■ Action item ■
When a line in the listing contains the string "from", pick it out and copy it.

——

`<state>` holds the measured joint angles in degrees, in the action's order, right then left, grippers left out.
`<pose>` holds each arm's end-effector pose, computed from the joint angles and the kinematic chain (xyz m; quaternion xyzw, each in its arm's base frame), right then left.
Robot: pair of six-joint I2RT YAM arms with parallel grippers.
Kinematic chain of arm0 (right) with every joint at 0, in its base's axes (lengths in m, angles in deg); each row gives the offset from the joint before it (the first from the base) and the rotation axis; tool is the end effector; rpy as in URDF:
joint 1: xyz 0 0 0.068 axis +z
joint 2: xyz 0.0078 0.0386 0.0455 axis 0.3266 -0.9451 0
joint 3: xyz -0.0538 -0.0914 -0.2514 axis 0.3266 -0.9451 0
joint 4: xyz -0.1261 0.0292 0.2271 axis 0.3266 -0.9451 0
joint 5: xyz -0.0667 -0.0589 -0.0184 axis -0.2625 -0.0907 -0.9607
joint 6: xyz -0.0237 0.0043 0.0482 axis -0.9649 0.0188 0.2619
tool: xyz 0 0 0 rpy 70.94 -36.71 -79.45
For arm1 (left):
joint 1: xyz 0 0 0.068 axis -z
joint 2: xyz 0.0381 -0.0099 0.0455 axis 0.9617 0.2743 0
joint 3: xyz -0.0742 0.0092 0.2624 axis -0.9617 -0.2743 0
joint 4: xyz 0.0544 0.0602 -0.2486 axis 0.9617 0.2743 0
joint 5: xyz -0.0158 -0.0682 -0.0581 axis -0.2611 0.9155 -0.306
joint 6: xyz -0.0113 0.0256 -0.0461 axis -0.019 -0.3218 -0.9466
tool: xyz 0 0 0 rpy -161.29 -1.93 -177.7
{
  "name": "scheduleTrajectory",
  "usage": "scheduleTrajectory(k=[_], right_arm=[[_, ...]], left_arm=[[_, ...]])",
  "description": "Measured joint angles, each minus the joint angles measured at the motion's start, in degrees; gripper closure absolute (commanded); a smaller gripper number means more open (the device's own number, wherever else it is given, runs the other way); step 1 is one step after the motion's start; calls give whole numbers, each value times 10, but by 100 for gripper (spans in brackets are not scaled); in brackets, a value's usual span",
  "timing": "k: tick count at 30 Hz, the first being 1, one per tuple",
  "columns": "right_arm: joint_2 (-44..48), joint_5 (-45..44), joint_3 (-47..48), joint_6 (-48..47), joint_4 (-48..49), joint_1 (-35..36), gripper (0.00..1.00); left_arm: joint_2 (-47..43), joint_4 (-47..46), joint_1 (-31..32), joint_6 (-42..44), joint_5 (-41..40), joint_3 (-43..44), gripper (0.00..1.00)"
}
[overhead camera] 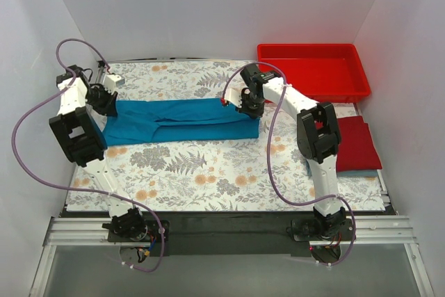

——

■ Answer to this task ■
`<pose>` holds each arm's end-effector pose, computed from the joint angles and the kinematic chain (xyz m; quaternion xyzw, each in its arm's base frame), right then left.
Kinematic chain of arm0 (right) with every joint at 0, in its base's axes (lengths in m, angles in deg); each row gives the offset from the joint before it (the first from the base) and the rotation axis; tool is the end effector; rpy as in URDF:

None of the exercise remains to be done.